The Squeeze Is Over: Goldman Prime Sees A Flood Of New Hedge Fund Shorts
The bear market rally from the mid-June lows was triggered by three key drivers: gradual bullish reversal by the systematic crowd, accelerating buybacks, and a sudden retail frenzy back into the market. But the real catalyst for the meltup was the “apocalyptic” bearish positioning by institutional and hedge fund investors, who were forced to FOMO chase the “most hated rally” higher, accelerating the meltup as they did. This unprecedented bearish bias prompted none other than Michael Hartnett to correctly turn bullish in mid-July citing “Record Pessimism”, “Full Investor Capitulation.”
But far more remarkable was Hartnett’s bearish reversal earlier this week, when the BofA chief investment officer correctly timed the spoos peak to within half a tick, urging clients (and ZH readers) to short at 4,328 (which was also the 200DMA). This is what happened then.
Well, there’s a reason why we call Hartnett (unlike so many of his broken record competitors) Wall Steet’s most accurate analyst. But while we hope that readers saved some cash (or made a profit) by timing the bear-market top (for now), it appears that another batch of investors also decided to start shorting… again.
According to Goldman Prime, after 4 weeks of relentless short covering unwinds, hedge funds are starting to play more bearish offense, layering new shorts as the GS prime book saw the largest notional net selling in three weeks (1-Year Z score -0.7), driven by short sales outpacing long buys 3 to 1.
Here are some more details from the note available to pro subscribers:
- Overall gross trading activity saw the largest 1-day increase since 6/16 (when SPX fell to YTD lows).
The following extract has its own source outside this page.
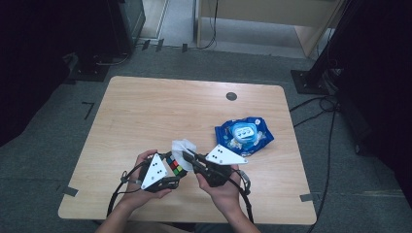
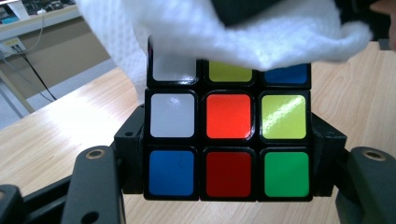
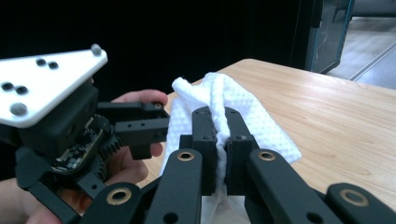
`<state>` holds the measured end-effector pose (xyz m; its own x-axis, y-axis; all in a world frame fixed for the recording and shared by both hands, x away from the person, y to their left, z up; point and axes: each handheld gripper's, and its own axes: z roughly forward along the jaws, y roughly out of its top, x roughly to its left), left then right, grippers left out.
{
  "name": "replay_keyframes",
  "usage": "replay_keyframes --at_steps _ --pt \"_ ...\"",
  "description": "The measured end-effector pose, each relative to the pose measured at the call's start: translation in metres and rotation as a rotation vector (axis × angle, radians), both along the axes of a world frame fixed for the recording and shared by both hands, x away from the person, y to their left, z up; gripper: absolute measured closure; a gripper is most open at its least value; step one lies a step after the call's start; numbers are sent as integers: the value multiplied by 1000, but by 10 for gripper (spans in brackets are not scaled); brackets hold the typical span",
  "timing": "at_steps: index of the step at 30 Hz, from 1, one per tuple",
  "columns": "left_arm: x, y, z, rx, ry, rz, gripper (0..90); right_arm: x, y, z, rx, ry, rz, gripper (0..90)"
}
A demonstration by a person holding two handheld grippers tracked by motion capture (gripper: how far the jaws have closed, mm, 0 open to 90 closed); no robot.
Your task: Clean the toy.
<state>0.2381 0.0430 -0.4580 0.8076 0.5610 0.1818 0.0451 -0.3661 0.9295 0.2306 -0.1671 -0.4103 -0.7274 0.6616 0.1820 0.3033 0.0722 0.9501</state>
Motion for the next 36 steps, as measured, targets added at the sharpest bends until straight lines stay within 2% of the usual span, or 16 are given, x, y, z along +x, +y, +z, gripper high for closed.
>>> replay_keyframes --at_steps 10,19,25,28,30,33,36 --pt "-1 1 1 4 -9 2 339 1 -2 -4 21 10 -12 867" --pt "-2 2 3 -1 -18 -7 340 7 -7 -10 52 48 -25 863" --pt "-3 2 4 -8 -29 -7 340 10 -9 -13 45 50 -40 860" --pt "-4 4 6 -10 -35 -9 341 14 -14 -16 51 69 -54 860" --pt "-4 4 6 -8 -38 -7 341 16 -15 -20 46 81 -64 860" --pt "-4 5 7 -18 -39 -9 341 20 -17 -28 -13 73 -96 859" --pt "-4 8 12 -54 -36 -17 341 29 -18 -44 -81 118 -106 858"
While one day does not make a trend, yesterday’s activity suggests hedge funds could be starting to play a bit more offense following four straight weeks of risk unwinds.
- Macro Products (Index and ETF combined) saw the largest notional net selling since mid-July driven entirely by short sales. US-listed ETF shorts rose +2.0%, the largest 1-day increase in more than two months: Large Cap Equity, Technology, and Small Cap Equity ETFs were among the most shorted.
- Single Stocks saw little net activity overall, but flows were risk-on with long buys offset by roughly the same notional amount of short sales. Consumer Discretionary (short covers), Financials (long buys), and Health Care (long buys) were the most notionally net bought sectors; Comm Svcs (long sales), Info Tech (short sales), and Industrials (short sales) were the most notionally net sold.
JPMorgan agree, and in a note from the bank’s prime brokerage, writes that following a massive burst of short covering from mid-June, it has suddenly stopped in the past 2 days… oddly around the time Hartnett said to resume shorting.
And now that a bunch of potentially bearish events are on deck, we expect the shorting to only accelerate over the next two weeks, at least until through the Jackson Hole symposium next weekend, and the next batch of data on CPI and employment in early September.
“Hedge funds may view the June-to-August rally as too far, too fast, and now are licking their chops for another round of downside,” said Mike Bailey, director of research at wealth management firm FBB Capital Partners. “Tactically, markets look a bit feeble at the moment, as investors price in good inflation and Fed news.”
Ironically, so hated was this bear market rally, that the new round of shorting takes place even as the previous bearish bets have not been fully unwound, and according to Morgan Stanley there are still a lot of bearish positions outstanding: the bank’s data show that in the cash market, while $50 billion has been covered since June, the net amount of added shorts remains elevated, sitting at $165 billion this year. Short interest among single stocks stands in the 84th percentile of a one-year range.
“The short base in US equities is still not cleaned up though,” Morgan Stanley wrote in a note. “With short leverage still high, there is more potential for hedge fund short covering.”
“Nobody trusts the rally,” said Benjamin Dunn, president of Alpha Theory Advisors. “We could be in for a period of weakness, but by the same token, a lot of people who want to sell have already sold,” he added. “That’s been the problem the last several months in this market. It’s nothing but positioning, almost nothing fundamental.”
Still, as Bloomberg notes, shorts unwinding amplified the market upside during the summer lull, but all the caution suggests that the downside risk is likely limited, and as we noted last night…
And they’re back: “HFs pressing shorts again… US equities saw the largest 1-day increase in gross trading flow since 6/16 driven by short sales” – GS
here we go again
— zerohedge (@zerohedge) August 19, 2022
… it sets the stage for the next short covering squeeze the moment the market views Powell’s next comments as “pivotish.”